Hansen’s group is expected to include financial data and projections on the long term economic vitality of the Seattle marketplace. Sources say he’s also expected to pitch NBA owners on the corporate base in Seattle, a strong selling point to a league which likes corporate partnerships. Hansen is also expected to show a list of 44,000 names of people who have signed up for Sonics season tickets.
Seattle Mayor Mike McGinn and King County Executive Dow Constantine are also at the hotel and will be part of the formal presentation. Both men seemed confident when speaking with reporters outside the hotel prior to the presentation.
Several NBA owners could be seen entering the hotel, including Clay Bennett. He’s the owner of the former Sonics and current relocation committee chair. He declined to respond to reporter questions. NBA Commissioner David Stern and NBA Deputy Commissioner Adam Silver also declined to comment.
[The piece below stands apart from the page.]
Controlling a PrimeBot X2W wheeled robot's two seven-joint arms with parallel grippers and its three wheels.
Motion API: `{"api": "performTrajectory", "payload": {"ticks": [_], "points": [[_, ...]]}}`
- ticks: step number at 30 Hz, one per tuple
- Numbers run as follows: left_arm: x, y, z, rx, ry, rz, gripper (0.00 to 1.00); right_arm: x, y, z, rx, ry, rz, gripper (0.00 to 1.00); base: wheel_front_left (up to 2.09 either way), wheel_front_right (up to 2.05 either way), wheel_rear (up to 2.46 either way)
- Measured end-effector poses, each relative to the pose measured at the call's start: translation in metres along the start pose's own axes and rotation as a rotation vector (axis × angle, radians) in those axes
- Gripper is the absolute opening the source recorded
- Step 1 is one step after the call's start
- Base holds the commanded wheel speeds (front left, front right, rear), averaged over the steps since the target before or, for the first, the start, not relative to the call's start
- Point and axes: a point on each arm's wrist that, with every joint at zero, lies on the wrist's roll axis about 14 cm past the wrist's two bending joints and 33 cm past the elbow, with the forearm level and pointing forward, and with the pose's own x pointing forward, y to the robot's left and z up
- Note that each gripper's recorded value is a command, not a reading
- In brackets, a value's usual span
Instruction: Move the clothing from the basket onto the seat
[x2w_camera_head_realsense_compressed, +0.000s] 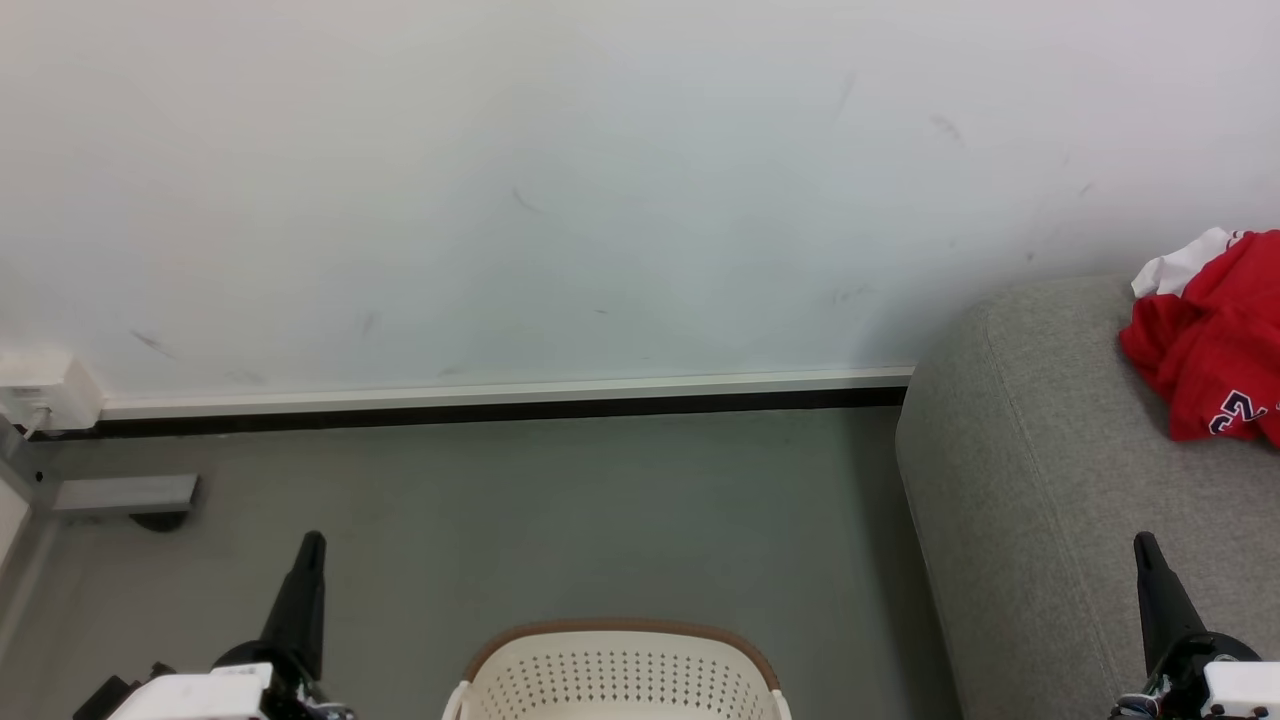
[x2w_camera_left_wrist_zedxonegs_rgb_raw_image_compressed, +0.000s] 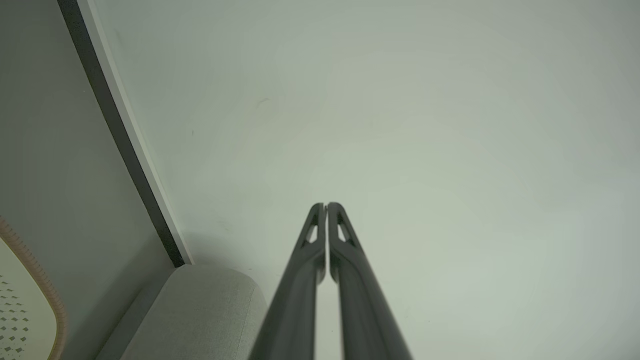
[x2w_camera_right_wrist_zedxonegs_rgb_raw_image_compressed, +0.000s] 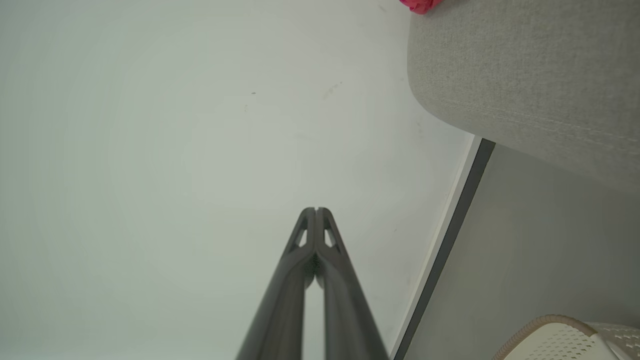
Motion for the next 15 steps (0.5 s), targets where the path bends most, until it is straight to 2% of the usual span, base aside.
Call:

Toronto Raptors Owner Larry Tanenbaum, who is on the NBA Finance Committee, said he was looking forward to “listening and asking lots of questions” during the course of the day. Other owners, including Celtics owner Wyc Grousbeck, Knicks Owner James Dolan and Wizards Owner Ted Leonsis declined comment while entering the hotel.
Stern is expected to address the media Wednesday afternoon.
Sacramento paper: Seattle has too many teams already
In Wednesday morning’s edition of the Sacramento Bee, the editorial board says it would be in the NBA’s best interest to prevent the team from relocating.
It claims Seattle already has too many sports teams competing for attendance. Also, it claims more than 10,000 Sacramento fans have already pledged to purchase season tickets for next season and that the Kings have had greater attendance than the Sonics have had in the past.
“The speed of this deal, the wealth of the investors and the public commitment should send a clear signal to the league that with the right owners, the Sacramento market can be a lucrative one," the editorial board wrote.
Still legal battles ahead
No matter what happens Wednesday, it is clear the legal wrangling is not over.
A pair of attorneys in Sacramento, representing a group which calls itself “Coalition for Responsible Arena Development,” says it intends to file a lawsuit over Sacramento’s recent plan. The group alleges the term sheet violates California environmental law, and the terms for a city suite at a new complex would be a “misuse of public funds for private benefit.”
Peter Goldman, an attorney for the Seattle chapter of the ILWU, also filed paperwork to speed up an appeal of the union’s lawsuit over Hansen’s proposed arena. He said he hoped it would mean the appeal could be heard in 2-to-3 months, as opposed to nine. Goldman said he had not had any contact with the NBA over the issue, but he would be watching the mayor’s comments in New York closely.